JULIA KIRBY: So just to anticipate some takeaways for what we could learn for business people, it just seems like as we demand more accountability for meeting objectives, we need to make sure that the objectives themselves are right and that they're transparent.
TOM RICKS: I think there's a ton of lessons in looking at Marshall and his predecessors. And there's a lot to learn from the Army. They've done a good job in several areas, recruiting people, in building a diverse workforce, in maintaining cohesion and morale. That said, I think there are some very negative lessons from leadership. The Army seems to have lost that connection, fundamentally, on accountability between rewarding success and punishing failure.
There's other related lessons to that. Candor is so important in talking to one's superiors. Something that I would take away as a business person is a good meeting is not necessarily a pleasant meeting. When you are going in to a crisis situation, you really need to examine your differences. And that means some pretty heated arguments. You need to say you're assuming this, but this other guy's assuming this. Why are your assumptions different? And that might be a heated argument. So a pleasant meeting is not necessarily the productive one.

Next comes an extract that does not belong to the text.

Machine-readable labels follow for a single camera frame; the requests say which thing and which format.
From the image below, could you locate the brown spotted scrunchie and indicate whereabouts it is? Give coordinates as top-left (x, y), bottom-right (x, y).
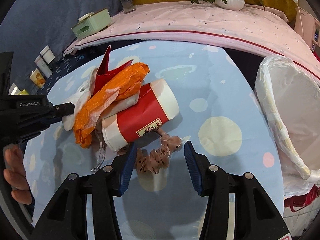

Analyze differences and examine them. Where do they come from? Why do we think differently about this? And finally, examine harshly a strategy. Look at it from the enemy perspective. What would he do? How will he react? And as Marshall and Eisenhower both were fond of pointing out, in looking at strategy, separate the essential from the merely important. Strategy is, in many ways, about prioritizing. What must we do versus what we would want to do. What are the two or three things that really are essential here?
And that's really where Marshall was so good in World War II because once you pick strategy and say this is what we're going to do, then you can measure your people against that. Who was helping us fulfill that strategy? Who doesn't understand it? Or who else is getting in the way of that strategy? And then you can make personnel decisions against your strategy and have a very effective institution.
JULIA KIRBY: Tom, I know your focus is on the military. But if a corporate board were to consult with you, then all of that would be perfectly applicable advice to the problems they face. Thank you so much for talking to us today.
TOM RICKS: Thank you very much.
JULIA KIRBY: That was Tom Ricks. His article is "Whatever Happened to Accountability" in the October 2012 edition of Harvard Business Review. For more, go to HBR.org. Thanks for joining us. And have a great day.